Culture as a Solid Investment

Excerpted from "Put Your Assets on The Wall"

“Man will begin to recover the moment he takes art as seriously as physics, chemistry or money”  Ernst Levy

     Contrary to what many think, art does not have to be intimidating. However, even if its aesthetic elements prove daunting, consider art's other side. Throughout millennia, the economic environment has always been important for art, prompting its use throughout history as an asset.  Arts' proven low correlation with the stock and bond markets make it an ideal diversification tool, and cement its value as part of a capital preservation and volatility reducing strategy. Add to these factors its positive role as a hedge against inflation, and the fact that over the past 50-years art has outperformed the S&P 500, and been particularly strong during rapid and sustained downturns, and suddenly its economic appeal overwhelms all else. 

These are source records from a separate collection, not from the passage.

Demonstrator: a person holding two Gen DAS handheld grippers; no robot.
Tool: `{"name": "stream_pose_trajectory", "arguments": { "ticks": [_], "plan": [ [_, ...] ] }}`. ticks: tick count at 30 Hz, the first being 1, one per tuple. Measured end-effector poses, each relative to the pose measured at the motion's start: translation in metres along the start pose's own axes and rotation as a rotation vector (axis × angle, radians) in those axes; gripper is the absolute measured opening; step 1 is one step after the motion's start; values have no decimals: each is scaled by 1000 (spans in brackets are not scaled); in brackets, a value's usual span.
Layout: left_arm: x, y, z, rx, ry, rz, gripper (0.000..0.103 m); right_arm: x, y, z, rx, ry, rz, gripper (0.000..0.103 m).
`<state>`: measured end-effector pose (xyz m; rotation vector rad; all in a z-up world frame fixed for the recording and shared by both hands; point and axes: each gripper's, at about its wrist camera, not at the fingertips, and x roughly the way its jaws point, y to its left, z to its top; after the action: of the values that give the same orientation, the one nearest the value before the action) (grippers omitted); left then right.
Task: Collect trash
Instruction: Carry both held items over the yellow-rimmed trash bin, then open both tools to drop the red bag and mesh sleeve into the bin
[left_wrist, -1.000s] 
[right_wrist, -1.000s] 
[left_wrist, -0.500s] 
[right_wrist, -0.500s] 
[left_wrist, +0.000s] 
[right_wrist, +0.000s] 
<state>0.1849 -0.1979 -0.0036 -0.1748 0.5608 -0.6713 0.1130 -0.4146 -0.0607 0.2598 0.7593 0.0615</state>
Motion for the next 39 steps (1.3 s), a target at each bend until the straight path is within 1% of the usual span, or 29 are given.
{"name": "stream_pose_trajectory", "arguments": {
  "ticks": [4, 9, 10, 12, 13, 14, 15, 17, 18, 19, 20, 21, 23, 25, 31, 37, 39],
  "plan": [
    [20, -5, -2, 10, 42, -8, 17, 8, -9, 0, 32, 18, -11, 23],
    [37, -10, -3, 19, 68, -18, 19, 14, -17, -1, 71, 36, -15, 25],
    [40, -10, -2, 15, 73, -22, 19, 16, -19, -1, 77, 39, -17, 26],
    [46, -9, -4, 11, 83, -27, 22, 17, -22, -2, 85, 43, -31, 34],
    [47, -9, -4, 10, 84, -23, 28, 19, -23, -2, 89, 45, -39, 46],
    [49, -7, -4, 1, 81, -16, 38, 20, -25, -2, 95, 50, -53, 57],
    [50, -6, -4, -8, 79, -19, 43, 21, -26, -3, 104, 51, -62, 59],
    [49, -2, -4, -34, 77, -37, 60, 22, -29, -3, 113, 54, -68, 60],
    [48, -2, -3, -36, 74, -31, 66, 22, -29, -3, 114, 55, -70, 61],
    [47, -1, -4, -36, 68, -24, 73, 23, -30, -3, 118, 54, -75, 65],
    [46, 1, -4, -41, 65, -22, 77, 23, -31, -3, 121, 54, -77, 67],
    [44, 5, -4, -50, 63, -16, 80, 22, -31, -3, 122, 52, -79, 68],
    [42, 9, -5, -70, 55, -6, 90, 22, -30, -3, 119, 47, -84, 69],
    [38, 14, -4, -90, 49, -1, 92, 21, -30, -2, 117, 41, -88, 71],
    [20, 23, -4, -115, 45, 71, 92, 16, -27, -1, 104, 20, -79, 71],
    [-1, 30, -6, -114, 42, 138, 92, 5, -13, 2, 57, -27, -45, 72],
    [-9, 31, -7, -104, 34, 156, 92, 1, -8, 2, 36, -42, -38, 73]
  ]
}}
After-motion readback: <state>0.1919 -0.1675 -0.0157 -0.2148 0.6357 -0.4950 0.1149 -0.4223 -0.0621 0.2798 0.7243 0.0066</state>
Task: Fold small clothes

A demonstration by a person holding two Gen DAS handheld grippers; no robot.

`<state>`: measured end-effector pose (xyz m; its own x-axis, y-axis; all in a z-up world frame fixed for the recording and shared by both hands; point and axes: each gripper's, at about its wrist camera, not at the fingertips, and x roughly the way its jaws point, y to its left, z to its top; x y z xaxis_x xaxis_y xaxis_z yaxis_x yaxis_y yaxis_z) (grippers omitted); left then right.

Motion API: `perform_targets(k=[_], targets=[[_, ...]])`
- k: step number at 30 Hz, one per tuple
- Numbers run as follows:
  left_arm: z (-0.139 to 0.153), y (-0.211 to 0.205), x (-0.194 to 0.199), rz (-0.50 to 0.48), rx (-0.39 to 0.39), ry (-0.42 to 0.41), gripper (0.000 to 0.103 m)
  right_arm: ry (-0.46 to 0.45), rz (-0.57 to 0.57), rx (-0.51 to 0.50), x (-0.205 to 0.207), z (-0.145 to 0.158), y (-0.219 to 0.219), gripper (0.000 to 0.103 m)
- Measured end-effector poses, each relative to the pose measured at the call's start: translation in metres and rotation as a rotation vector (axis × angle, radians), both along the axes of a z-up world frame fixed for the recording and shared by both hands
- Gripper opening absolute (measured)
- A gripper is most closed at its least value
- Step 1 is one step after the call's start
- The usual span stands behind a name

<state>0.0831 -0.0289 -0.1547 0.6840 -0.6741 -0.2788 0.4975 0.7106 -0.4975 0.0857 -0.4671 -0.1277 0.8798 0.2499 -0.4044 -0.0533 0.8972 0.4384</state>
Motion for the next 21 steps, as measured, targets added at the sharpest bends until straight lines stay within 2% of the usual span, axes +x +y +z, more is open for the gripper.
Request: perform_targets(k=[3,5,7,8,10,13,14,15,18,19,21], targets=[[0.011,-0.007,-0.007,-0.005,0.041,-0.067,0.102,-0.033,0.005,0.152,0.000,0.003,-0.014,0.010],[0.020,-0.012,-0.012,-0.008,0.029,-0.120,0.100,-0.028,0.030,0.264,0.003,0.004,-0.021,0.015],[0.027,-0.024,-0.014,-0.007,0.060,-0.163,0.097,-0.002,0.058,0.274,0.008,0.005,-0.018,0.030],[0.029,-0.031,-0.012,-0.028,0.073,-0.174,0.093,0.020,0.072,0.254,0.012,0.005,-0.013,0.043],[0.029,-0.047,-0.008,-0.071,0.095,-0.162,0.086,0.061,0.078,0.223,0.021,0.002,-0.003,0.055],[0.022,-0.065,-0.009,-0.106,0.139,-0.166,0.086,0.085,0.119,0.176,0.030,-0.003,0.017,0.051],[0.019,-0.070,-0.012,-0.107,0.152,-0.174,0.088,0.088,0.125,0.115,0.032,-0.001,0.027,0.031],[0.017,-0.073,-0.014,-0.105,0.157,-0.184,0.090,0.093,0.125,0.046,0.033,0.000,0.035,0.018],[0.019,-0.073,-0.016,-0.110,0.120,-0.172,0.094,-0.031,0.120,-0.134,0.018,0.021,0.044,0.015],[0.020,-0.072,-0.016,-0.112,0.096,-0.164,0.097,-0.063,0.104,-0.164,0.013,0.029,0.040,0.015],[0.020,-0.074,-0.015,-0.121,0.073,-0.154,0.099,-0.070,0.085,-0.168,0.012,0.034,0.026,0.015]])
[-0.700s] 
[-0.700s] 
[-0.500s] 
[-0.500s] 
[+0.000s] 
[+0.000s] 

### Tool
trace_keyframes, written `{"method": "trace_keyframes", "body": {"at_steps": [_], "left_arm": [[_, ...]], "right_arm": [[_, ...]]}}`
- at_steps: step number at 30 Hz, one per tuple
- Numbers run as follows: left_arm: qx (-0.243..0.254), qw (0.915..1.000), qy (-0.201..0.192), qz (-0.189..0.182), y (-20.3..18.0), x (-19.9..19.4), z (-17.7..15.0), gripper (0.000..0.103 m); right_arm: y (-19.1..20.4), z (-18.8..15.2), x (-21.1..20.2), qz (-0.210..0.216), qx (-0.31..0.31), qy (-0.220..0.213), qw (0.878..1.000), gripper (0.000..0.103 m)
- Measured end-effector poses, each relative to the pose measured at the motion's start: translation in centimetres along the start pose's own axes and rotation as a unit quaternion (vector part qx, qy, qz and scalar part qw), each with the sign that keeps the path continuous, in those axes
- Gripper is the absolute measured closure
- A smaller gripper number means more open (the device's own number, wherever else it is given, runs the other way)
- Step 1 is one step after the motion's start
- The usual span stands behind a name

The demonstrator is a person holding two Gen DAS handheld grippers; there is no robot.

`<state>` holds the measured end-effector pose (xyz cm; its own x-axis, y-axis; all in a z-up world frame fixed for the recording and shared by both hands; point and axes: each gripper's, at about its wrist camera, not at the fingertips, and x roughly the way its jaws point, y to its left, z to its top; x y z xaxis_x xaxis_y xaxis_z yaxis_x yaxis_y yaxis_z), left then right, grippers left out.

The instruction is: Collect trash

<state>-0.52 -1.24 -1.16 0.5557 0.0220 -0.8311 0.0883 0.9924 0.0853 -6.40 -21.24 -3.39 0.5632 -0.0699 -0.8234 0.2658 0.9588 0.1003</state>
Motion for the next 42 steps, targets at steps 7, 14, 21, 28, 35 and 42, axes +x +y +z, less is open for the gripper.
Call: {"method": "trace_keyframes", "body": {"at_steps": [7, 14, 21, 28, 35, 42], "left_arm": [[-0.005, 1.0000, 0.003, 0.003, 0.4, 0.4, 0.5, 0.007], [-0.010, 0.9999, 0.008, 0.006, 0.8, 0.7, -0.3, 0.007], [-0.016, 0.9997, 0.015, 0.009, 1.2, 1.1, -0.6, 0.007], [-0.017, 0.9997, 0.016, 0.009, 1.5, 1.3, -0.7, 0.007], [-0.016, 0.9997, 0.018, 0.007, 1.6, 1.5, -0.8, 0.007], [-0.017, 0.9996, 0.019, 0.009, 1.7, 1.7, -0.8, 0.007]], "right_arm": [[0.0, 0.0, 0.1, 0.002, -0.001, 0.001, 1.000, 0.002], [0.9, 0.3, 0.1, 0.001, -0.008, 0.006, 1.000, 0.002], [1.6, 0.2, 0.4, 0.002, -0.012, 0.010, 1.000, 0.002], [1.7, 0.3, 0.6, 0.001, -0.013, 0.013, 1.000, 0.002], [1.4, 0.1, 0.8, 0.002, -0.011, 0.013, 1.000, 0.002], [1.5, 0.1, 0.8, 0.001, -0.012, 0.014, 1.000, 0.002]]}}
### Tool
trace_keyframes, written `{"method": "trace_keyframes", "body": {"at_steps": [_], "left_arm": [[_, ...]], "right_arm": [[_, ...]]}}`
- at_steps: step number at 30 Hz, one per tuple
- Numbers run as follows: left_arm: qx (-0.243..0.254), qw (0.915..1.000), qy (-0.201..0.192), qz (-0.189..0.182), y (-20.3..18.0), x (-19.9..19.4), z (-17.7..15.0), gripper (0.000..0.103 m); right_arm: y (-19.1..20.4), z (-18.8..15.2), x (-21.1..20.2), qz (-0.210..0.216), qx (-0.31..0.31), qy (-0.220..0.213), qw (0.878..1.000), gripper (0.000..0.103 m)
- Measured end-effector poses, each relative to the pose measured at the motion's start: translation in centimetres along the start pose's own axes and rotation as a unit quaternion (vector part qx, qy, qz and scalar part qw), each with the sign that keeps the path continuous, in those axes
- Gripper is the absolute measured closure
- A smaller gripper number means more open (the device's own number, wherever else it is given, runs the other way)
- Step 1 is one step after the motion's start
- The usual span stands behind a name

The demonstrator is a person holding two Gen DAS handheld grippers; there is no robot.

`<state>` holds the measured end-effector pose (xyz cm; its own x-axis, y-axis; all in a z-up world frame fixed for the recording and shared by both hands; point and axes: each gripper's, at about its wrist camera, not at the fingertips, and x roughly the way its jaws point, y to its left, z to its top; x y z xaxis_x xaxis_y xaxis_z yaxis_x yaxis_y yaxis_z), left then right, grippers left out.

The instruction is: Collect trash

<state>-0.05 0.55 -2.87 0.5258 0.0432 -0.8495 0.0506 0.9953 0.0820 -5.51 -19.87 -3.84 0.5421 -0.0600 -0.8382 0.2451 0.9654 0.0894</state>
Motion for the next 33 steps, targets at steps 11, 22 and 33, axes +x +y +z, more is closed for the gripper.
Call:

     Several ongoing structural changes increase the likelihood that arts' acceptance as an asset class will continue to grow, including the presence of a new, younger art-buying demographic. Composed of a burgeoning worldwide middle class, this group's decision-making process almost always includes a nod to the importance of design and is powering the embrace of art and design. As Patricia Martin writes in her book "RenGen," we are now shifting toward more of a 'deregulated market for art and ideas,' particularly as those things so long accepted as valuable are called into question. Simultaneously, the availability of heretofore secret pricing information via the internet is informing the public and removing an important layer of power from the dealer class. As a result, artists are increasingly going directly to auction, circumventing the inefficiency and bias inherent in the long-standing dealer/gallery model.

     This shift of power toward the producers and away from the middlemen is birthing a new degree of efficiency, and augmenting the acceptance and availability of this alternative asset just when the world needs it most.